Das Erdbeben forderte aber nicht nur zahlreiche Tote und Verletzte, sondern hat bei vielen Überlebenden auch tiefe seelische Spuren hinterlassen. Lu Tao arbeitet in einer Zementfabrik im Kreis Beichuan. Sein Sohn habe mit ansehen müssen, wie seine Mitschüler durch das Erdbeben ums Leben gekommen sind, und daher lange gebraucht, um die grausamen Erinnerungen zu verarbeiten, erzählt uns Lu Tao:
"Mein Sohn besuchte damals die erste Klasse an der Beichuan-Mittelschule. Noch lange Zeit nach dem Erdbeben musste ich ihn ins Bett begleiten, weil er nicht allein einschlafen konnte. Erst wenn er eingeschlafen war, konnte ich das Licht ausmachen. Er hatte große Angst. Oft wurde er von Alpträumen geplagt und weinte."

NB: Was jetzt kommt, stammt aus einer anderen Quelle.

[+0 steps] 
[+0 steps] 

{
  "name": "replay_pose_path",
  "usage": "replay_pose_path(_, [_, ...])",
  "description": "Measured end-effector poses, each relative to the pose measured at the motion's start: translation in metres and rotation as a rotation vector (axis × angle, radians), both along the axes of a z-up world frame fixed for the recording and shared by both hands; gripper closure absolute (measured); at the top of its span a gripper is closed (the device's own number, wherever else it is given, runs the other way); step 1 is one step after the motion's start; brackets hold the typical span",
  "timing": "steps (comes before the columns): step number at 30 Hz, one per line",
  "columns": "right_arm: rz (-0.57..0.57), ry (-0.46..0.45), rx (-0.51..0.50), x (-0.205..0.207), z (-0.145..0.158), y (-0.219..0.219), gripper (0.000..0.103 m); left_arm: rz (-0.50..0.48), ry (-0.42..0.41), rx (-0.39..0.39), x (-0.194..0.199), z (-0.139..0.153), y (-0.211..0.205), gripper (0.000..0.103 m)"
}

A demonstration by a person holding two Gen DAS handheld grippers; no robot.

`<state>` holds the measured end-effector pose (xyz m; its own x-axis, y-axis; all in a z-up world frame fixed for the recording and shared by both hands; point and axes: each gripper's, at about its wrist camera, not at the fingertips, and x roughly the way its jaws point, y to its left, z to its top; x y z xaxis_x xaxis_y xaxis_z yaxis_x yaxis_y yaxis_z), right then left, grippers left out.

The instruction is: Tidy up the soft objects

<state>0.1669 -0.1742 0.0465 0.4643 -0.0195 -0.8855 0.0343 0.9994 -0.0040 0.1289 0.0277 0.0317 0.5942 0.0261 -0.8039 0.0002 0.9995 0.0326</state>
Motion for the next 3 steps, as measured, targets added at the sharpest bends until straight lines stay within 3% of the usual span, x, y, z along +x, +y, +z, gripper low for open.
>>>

Das chinesische Gesundheitsministerium sowie diverse große Krankenhäuser haben mehrere Teams für die psychologische Betreuung der Erdbebenopfer ins Katastrophengebiet geschickt. In erster Linie wurden Kinder und Jugendliche, sowie Eltern, die ihre Kinder verloren haben, psychologisch betreut. Inzwischen ist auch ein nationales Projekt zur Erforschung der psychischen Folgeschäden nach dem Erdbeben ins Leben gerufen worden. Bis spätestens 2010 soll ein nationales Netzwerk für die psychologische Betreuung der Erdbebenopfer errichtet werden.
Im Volkskrankenhaus der Provinz Sichuan wurden nach dem Erdbeben über tausend Verletzte behandelt. Neben herkömmlichen körperlichen Verletzungen mussten bei vielen Patienten auch psychologische Folgeschäden behandelt werden. Laut Angaben von Xiao Jun, einem Psychologen des Volkskrankenhauses, litten viele Erdbebenopfer unter Angstausbrüchen und Depressionen. Bei vielen bestand auch erhöhte Selbstmordgefahr.
Unmittelbar nach der Katastrophe sei im Volkskrankenhaus ein Team zur psychologischen Betreuung der Erdbebenopfer eingesetzt worden. Dank den Bemühungen der Psychologen habe sich der mentale Zustand vieler traumatisierter Überlebender bereits merklich gebessert, erklärt Cai Li, der stellvertretende Leiter des Volkskrankenhauses der Provinz Sichuan:
"In unserem Krankenhaus wurde sofort nach dem Erdbeben eine Gruppe zur psychologischen Betreuung der Erdbebenopfer gebildet. Die Verletzten wurden psychologisch behandelt. Zur Schulung des Personals in psychologischer Hilfeleistung wurden nach der Katastrophe vier Ausbildungskurse durchgeführt. Alle ergriffenen Maßnahmen dienen der raschen psychischen Genesung der Patienten. Bisher wurden 697 Menschen psychologisch betreut. Der Zustand dieser Patienten konnte stabilisiert werden. Sie sind nun in der Lage, das Erlebte richtig einzustufen."
Auch Lu Tao sagt, der psychische Zustand seines Sohnes habe sich dank der psychologischen Betreuung durch die Psychologen inzwischen deutlich verbessert.